O surgimento e popularização de plataformas de streaming e VOD (video on demand, ou “vídeo sob demanda”, em tradução livre), como Netflix, HBO Go e Amazon Prime, parecia ter dado o golpe fatal no mercado de mídia física, de DVD e Blu-Ray. No entanto, cabe uma experiência: busque em um aplicativo para celular voltado ao consumo de audiovisuais o termo “Charlie Chaplin”. Um dos nomes mais reconhecíveis da história do cinema e sequer um título aparece.
Se aparecer alguma ocorrência, provavelmente serão os filmes mais populares de Chaplin, como Tempos Modernos, O Garoto ou Luzes da Cidade. Quem tiver interesse em outras obras, como os curtas-metragens realizados no começo da carreira, no drama social Casamento ou Luxo ou ainda na comédia romântica A Condessa de Hong Kong terá bastante dificuldade de encontra-los. Vale também para os filmes de John Ford, Alfred Hitchcock, Andrei Tarkovski ou Vittorio de Sicca, alguns dos mais importantes nomes da história do cinema.
Isso para nem falar de diretores mais exóticos, como os cineastas Yasujiro Ozu e Kenji Mizogushi, ou chineses como King Hu ou Hou Hsiao-hsien.

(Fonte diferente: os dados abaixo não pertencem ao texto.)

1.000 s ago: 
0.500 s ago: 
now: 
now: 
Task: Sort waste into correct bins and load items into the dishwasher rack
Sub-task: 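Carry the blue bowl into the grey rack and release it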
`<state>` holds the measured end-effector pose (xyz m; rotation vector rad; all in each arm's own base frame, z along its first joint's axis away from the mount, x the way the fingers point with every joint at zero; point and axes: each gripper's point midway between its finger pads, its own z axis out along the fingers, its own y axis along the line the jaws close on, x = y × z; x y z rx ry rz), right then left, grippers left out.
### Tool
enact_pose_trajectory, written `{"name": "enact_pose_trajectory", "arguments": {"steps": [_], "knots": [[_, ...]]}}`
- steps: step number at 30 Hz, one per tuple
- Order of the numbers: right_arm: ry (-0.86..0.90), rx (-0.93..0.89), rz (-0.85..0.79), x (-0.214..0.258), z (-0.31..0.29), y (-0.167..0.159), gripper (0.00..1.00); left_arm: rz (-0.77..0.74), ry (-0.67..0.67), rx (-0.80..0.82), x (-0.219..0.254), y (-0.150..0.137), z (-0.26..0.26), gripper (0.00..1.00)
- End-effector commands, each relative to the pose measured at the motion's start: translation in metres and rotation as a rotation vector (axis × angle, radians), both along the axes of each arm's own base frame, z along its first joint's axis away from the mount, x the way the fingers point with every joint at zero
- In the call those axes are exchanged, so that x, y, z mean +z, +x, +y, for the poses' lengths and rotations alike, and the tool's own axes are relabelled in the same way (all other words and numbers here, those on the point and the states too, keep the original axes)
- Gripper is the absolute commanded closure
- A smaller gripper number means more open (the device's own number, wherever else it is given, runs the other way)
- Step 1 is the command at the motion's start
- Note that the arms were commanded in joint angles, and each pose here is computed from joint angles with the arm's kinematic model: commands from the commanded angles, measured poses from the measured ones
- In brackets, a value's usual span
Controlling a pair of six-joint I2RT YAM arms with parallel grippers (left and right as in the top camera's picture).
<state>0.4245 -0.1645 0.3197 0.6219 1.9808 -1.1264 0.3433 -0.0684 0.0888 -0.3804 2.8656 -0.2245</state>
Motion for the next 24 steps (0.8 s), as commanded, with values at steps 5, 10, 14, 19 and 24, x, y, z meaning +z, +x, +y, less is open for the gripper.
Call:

Nem mesmo o download ilegal seria uma alternativa viável para o aficionado, com seus links quebrados, baixa qualidade de imagem e legendas pouco confiáveis. A única solução, hoje, é buscar por um DVD. Por mais anacrônico que pareça.
“Uma coisa que é importante destacar é que ao mesmo tempo que o streaming deixou terra arrasada para as locadoras e afetou o faturamento das majors com os blockbusters, ele deixou uma janela aberta ao colecionismo. É uma demanda reprimida, na verdade”, conta Fernando Brito, curador da Versátil Home Vídeo, distribuidora que hoje é especializada em lançamento de clássicos inéditos no Brasil ou em relançamentos de títulos esquecidos pelos grandes estúdios.
Sua aposta, que até então vem sendo recompensada, é de que há toda uma geração de cinéfilos, a que cresceu com o hábito de frequentar locadoras, que “não se vê representada, acolhida, no mercado de streaming ou VOD”.
Frederico Machado, da Lume Filmes, concorda: “As pessoas que assistem essas plataformas procuram por produtos badalados na maioria das vezes. Filmes que têm hype, que têm um marketing forte”. A distribuidora, especializada em “filmes potentes, que expressam um cinema extremamente forte em obras, muitas delas esquecidas e marginalizadas”, é vista pelo empresário como parte de uma missão civilizatória.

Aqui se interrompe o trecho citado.